» WORK REQUEST: Please count the lines in the data below that hold the word "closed", and give only the number.

[[ SOURCE DATA, beginning ]]

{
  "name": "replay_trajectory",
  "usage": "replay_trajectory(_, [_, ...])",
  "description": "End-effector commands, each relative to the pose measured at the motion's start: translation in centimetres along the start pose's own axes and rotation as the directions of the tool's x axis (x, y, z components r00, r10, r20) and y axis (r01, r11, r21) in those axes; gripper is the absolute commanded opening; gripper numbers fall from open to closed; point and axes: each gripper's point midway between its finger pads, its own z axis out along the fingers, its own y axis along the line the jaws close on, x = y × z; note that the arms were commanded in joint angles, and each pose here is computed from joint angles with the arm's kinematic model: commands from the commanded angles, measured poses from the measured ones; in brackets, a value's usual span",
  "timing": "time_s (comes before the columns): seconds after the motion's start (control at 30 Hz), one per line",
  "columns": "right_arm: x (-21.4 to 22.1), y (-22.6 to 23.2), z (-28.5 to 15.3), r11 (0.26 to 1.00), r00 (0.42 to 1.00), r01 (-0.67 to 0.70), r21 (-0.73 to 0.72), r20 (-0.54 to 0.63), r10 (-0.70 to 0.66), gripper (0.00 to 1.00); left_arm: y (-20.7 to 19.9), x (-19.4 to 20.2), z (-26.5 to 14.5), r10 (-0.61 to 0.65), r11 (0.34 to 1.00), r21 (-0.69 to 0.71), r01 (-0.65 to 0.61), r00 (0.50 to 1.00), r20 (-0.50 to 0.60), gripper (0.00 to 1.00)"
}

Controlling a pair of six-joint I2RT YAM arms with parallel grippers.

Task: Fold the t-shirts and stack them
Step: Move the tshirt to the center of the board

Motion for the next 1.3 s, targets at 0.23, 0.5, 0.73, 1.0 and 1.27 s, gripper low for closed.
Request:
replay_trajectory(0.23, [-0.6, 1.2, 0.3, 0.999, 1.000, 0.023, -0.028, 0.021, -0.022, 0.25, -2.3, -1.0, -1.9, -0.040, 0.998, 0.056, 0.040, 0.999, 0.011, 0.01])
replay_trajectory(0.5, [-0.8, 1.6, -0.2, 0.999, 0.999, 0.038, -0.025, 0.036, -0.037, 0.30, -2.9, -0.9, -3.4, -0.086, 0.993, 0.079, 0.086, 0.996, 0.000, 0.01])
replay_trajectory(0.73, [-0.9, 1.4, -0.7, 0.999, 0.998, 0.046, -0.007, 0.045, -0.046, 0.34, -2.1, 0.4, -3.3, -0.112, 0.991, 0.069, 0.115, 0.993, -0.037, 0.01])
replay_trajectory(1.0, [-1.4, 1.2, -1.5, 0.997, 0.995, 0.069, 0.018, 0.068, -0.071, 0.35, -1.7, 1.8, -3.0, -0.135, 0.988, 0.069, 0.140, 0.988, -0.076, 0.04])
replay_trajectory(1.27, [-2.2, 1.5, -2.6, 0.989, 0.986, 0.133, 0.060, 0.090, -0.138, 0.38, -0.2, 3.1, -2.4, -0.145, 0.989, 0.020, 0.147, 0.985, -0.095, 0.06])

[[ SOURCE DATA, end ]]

» EXPECTED ANSWER: 2